Instructions for the task: Of the lines in the data below, write out exactly those from the one holding "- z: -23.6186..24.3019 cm" through the one holding "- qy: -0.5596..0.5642", both included.

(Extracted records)
+ + + + + + +

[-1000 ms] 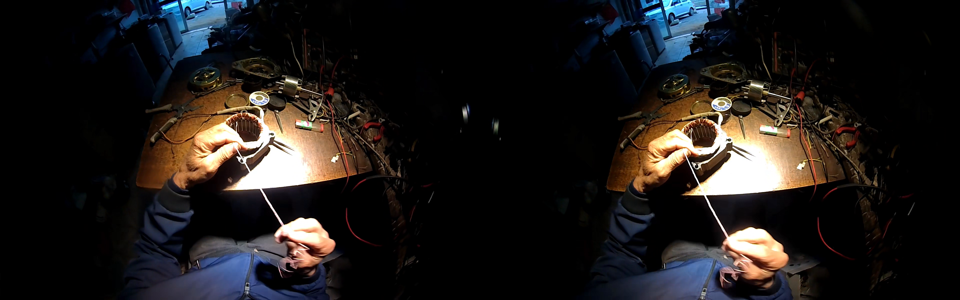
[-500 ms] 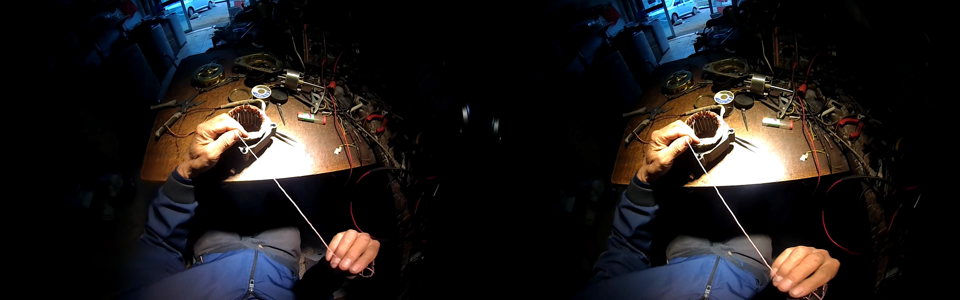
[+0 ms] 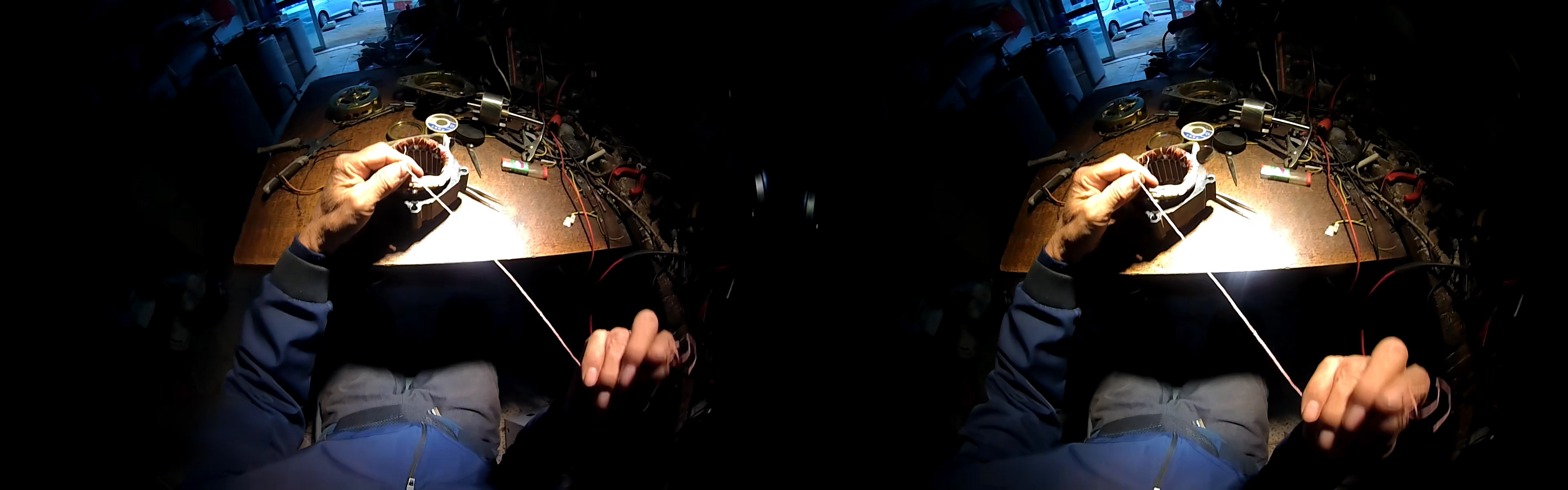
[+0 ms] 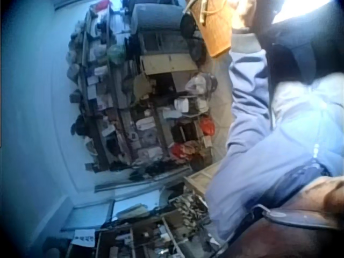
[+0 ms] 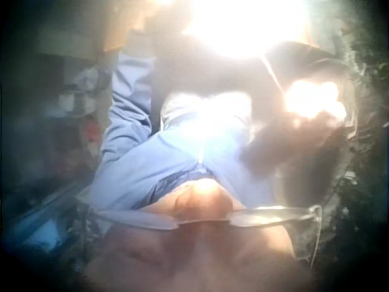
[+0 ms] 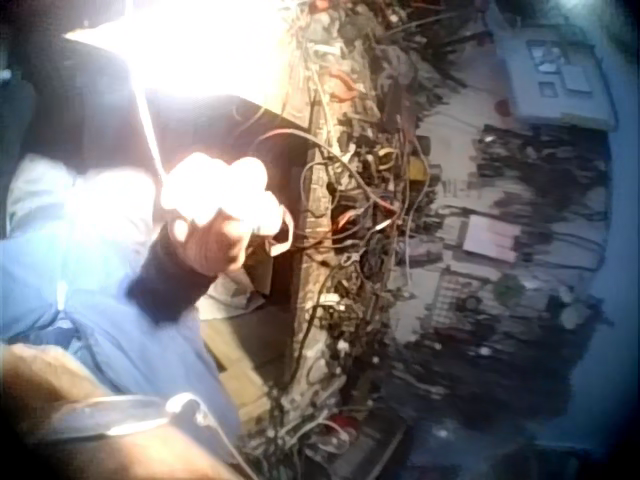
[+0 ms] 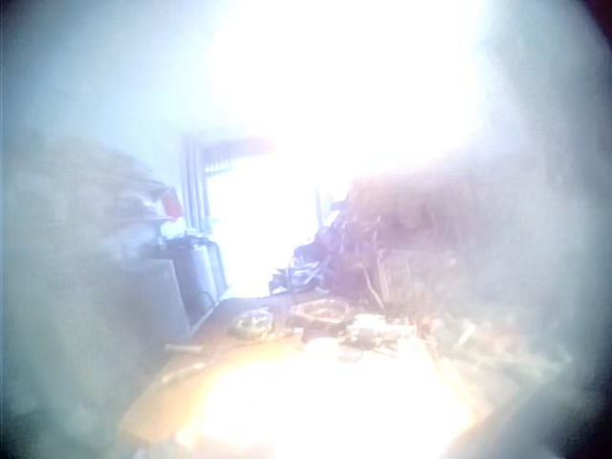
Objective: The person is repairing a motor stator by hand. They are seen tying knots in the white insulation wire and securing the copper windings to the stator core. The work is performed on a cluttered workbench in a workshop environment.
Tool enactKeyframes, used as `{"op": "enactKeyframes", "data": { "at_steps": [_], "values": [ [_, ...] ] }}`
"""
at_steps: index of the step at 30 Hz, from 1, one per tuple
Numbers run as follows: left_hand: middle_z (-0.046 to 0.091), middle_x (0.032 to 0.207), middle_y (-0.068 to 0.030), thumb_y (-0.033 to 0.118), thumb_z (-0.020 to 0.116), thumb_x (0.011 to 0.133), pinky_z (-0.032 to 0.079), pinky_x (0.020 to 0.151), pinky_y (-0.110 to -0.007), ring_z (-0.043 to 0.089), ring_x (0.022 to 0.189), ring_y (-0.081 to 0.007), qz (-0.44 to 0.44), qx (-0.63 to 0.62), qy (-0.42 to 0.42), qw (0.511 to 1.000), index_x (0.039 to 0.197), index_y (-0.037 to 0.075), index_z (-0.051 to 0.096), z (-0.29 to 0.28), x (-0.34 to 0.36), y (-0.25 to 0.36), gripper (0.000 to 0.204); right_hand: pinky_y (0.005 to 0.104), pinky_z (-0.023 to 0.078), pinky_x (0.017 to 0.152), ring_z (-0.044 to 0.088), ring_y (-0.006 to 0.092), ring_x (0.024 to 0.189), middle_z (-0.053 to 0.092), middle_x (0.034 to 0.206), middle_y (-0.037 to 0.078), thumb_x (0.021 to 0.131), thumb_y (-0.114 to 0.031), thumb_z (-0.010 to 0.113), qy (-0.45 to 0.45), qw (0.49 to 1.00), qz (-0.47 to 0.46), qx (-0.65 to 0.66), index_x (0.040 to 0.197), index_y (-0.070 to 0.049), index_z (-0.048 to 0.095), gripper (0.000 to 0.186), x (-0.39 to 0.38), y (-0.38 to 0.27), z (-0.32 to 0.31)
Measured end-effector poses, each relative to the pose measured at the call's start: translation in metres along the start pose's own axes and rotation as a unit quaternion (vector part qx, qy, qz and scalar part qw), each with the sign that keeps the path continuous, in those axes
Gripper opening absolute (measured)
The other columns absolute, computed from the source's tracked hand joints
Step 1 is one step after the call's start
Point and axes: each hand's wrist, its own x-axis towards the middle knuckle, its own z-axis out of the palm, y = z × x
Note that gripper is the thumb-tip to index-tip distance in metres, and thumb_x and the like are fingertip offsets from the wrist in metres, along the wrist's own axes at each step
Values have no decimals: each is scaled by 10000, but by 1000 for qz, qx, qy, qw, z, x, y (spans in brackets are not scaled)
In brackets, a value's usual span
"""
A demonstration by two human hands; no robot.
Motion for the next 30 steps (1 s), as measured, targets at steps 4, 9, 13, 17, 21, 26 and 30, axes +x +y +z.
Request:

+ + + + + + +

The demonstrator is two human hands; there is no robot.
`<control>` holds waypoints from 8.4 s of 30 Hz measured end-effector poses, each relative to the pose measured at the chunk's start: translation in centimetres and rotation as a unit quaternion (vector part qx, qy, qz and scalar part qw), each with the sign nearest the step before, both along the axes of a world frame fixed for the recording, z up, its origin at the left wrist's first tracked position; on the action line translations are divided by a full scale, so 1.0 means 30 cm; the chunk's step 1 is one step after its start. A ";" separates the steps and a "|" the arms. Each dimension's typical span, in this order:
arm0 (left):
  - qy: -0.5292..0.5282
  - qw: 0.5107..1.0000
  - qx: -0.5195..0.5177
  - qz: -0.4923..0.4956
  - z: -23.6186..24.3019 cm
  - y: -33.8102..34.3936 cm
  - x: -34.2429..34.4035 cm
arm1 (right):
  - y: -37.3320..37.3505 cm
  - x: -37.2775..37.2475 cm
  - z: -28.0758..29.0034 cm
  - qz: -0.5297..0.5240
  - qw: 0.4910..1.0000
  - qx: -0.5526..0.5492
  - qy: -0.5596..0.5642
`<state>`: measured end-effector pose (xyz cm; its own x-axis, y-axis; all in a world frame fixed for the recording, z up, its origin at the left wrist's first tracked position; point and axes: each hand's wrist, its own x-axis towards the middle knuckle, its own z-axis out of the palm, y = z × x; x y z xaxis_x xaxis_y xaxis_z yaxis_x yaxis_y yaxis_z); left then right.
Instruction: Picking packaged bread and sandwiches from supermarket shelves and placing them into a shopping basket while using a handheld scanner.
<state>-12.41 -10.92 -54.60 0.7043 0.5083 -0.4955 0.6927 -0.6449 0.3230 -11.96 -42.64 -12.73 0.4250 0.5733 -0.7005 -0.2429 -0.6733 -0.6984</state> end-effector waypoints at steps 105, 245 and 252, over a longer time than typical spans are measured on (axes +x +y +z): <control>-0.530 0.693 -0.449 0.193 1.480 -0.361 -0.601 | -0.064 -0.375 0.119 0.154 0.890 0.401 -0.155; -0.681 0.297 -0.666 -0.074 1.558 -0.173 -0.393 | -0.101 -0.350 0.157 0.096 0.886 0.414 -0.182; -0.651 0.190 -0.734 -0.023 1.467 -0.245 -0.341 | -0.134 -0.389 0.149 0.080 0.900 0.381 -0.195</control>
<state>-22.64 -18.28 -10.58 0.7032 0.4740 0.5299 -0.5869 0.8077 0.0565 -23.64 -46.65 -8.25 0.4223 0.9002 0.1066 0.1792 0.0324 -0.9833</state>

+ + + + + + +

Result:
  - z: -23.6186..24.3019 cm
  - y: -33.8102..34.3936 cm
  - x: -34.2429..34.4035 cm
arm1 (right):
  - y: -37.3320..37.3505 cm
  - x: -37.2775..37.2475 cm
  - z: -28.0758..29.0034 cm
  - qz: -0.5297..0.5240
  - qw: 0.4910..1.0000
  - qx: -0.5526..0.5492
  - qy: -0.5596..0.5642

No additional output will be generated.